HU-Präsidentin Julia von Blumenthal hatte ihrerseits am vergangenen Freitag beim „Sit In” auf dem HU-Ehrenhof ein entsprechendes Gesprächsangebot gemacht – dieses wurde von den Protestierenden allerdings abgelehnt. Mindestens eine demonstrierende Person forderte daraufhin ihren Rücktritt.
Es erfolgte umgehende Kritik an dem Brief, unter anderem von Bundesbildungsministerin Bettina Stark-Watzinger (FDP), dem Berliner Bürgermeister Kai Wegner (CDU) und der Berliner Senatorin für Bildung und Forschung Ina Czyborra (SPD). Sie alle kritisierten die unterzeichnenden Dozierenden scharf.

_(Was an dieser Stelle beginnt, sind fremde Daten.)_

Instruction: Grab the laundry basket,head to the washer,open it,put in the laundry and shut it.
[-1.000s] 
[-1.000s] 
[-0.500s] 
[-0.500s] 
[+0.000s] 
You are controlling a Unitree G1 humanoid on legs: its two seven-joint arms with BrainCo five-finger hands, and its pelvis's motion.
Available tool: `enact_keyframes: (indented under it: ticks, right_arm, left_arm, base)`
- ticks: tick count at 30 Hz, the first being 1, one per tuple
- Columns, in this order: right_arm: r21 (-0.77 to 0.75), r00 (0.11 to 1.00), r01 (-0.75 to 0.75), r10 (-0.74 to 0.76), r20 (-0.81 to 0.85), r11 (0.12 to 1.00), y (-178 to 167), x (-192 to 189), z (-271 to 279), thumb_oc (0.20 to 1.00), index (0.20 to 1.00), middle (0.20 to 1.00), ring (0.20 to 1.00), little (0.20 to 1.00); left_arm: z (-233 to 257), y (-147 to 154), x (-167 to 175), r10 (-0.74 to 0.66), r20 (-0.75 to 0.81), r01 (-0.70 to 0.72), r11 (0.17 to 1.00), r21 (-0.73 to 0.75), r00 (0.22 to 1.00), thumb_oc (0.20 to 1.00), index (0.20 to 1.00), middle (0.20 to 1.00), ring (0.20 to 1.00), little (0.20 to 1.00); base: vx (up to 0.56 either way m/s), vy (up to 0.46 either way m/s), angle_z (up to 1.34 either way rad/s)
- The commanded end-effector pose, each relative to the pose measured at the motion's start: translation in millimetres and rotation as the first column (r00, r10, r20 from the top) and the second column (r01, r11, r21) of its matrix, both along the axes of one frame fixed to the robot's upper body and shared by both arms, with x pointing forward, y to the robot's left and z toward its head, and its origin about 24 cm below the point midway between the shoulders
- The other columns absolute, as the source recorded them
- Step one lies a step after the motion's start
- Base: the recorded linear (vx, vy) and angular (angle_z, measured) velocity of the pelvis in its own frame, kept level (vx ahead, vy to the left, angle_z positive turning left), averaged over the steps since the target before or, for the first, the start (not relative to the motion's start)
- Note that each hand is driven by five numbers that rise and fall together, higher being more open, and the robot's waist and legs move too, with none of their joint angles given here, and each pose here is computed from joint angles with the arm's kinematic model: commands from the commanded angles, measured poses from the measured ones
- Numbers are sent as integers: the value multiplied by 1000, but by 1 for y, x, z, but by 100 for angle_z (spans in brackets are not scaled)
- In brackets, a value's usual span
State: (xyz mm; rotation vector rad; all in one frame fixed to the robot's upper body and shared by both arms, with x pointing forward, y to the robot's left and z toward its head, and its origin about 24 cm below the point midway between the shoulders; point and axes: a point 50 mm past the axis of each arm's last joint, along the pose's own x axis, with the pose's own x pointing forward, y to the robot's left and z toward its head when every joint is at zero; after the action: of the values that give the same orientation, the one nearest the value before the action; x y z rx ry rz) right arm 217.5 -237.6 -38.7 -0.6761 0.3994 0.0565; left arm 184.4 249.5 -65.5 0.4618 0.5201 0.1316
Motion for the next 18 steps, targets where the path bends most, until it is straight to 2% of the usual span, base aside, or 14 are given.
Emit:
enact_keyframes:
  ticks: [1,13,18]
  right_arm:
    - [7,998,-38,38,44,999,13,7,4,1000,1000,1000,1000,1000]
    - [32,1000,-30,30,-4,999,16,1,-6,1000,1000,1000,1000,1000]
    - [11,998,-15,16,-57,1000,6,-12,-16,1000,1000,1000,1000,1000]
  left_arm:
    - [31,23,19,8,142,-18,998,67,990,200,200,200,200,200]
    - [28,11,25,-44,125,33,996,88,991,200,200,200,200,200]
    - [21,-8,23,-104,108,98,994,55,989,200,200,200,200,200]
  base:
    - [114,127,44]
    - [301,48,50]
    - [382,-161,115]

Das Bündnis Fridays for Israel rief am vergangenen Freitag zu einer Mahnwache vor dem HU-Hauptgebäude auf, um sich zu positionieren. Der Titel der Veranstaltung lautete „Campus-Solidarität: Gemeinsam für jüdisches Leben und das Existenzrecht Israels”. Es nahmen rund 150 Personen teil. Laut Tagesspiegel wurden sowohl die studentischen Proteste, als auch die Solidarisierung seitens der Dozierenden kritisiert: Nazi-Rhetorik kehre zurück an die Universitäten. Es sei untragbar, dass sich Dozierende im Kontext von menschenverachtenden Aussagen hinter Studierende stellten, sagte Anna Staroselski, die ehemalige Vorsitzende der Jüdischen Studierendenunion Deutschland (JSUD). Die Bücherverbrennung der Nationalsozialisten sei damals ebenfalls von Studierenden initiiert worden, mahnte sie an. Die unterzeichnenden Personen seien mit schuld daran, dass sich jüdische Studierende an Universitäten nicht mehr sicher fühlten. Volker Beck, Ex-Grünen-Politiker und Präsident der Deutsch-Israelischen Gesellschaft betonte, er sei sprachlos von dem Aufruf der Dozierenden. Diese hätten „offensichtlich keine Ahnung von Strafrecht” – eine Anspielung auf den Umstand, dass bei manchen Teilnehmer*innen der Proteste der Verdacht auf Volksverhetzung bestehe, was eben nicht in die Gerichtsbarkeit von Universitäten falle.